TRY IT: Below are lines of data; count those containing the word "plant" and write nothing but the number.

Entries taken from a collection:
* * *
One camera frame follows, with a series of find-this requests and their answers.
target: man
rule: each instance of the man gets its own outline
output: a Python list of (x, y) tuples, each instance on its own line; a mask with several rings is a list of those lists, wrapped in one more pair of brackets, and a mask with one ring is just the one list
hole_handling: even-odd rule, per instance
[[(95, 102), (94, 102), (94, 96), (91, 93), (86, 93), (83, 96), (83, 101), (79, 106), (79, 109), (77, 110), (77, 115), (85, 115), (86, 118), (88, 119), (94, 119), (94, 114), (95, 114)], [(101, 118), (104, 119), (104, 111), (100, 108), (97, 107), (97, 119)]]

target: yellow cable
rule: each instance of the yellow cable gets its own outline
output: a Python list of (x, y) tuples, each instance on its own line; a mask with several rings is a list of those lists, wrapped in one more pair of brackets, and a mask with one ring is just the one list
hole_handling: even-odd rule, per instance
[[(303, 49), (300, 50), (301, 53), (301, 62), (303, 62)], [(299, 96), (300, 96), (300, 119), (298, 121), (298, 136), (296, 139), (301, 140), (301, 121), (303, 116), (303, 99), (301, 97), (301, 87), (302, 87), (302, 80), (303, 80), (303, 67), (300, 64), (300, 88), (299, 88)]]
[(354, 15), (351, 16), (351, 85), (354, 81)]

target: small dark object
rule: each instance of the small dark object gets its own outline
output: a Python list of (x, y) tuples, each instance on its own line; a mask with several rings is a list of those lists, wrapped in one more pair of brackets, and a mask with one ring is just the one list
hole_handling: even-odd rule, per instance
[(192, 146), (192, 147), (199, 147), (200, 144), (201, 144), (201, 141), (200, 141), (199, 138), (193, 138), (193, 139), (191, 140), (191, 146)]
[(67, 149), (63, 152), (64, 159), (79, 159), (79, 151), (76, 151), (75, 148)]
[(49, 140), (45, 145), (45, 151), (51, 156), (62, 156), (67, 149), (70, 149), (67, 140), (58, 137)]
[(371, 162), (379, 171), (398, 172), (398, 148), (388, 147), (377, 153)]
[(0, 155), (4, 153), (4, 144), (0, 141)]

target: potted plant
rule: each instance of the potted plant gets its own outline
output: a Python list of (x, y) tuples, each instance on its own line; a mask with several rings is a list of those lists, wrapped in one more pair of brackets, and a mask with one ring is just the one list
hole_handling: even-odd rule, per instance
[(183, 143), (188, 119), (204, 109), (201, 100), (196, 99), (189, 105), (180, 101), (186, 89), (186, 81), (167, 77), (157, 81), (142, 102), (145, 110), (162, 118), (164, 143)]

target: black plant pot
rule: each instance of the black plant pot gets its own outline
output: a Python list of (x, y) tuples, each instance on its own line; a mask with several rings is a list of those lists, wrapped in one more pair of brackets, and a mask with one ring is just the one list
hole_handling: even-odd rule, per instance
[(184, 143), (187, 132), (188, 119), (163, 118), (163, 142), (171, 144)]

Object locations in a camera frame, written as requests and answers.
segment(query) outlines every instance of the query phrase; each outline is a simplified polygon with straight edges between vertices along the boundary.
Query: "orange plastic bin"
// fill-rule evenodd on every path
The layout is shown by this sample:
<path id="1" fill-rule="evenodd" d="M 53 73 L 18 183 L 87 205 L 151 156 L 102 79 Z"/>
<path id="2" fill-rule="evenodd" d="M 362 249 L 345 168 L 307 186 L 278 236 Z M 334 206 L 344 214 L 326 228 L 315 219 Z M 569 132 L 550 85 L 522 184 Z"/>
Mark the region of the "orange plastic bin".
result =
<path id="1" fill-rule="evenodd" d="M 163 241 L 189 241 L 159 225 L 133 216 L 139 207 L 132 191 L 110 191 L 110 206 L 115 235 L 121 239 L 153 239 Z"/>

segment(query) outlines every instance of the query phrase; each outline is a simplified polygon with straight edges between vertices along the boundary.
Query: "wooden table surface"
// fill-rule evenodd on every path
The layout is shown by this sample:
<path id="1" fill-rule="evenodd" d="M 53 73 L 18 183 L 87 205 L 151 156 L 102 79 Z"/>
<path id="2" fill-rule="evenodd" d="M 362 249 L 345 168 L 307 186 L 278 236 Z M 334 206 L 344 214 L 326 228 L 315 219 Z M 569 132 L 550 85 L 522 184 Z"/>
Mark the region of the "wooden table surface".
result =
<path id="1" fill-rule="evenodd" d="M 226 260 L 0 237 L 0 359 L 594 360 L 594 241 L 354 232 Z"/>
* * *
TASK SOLUTION: 4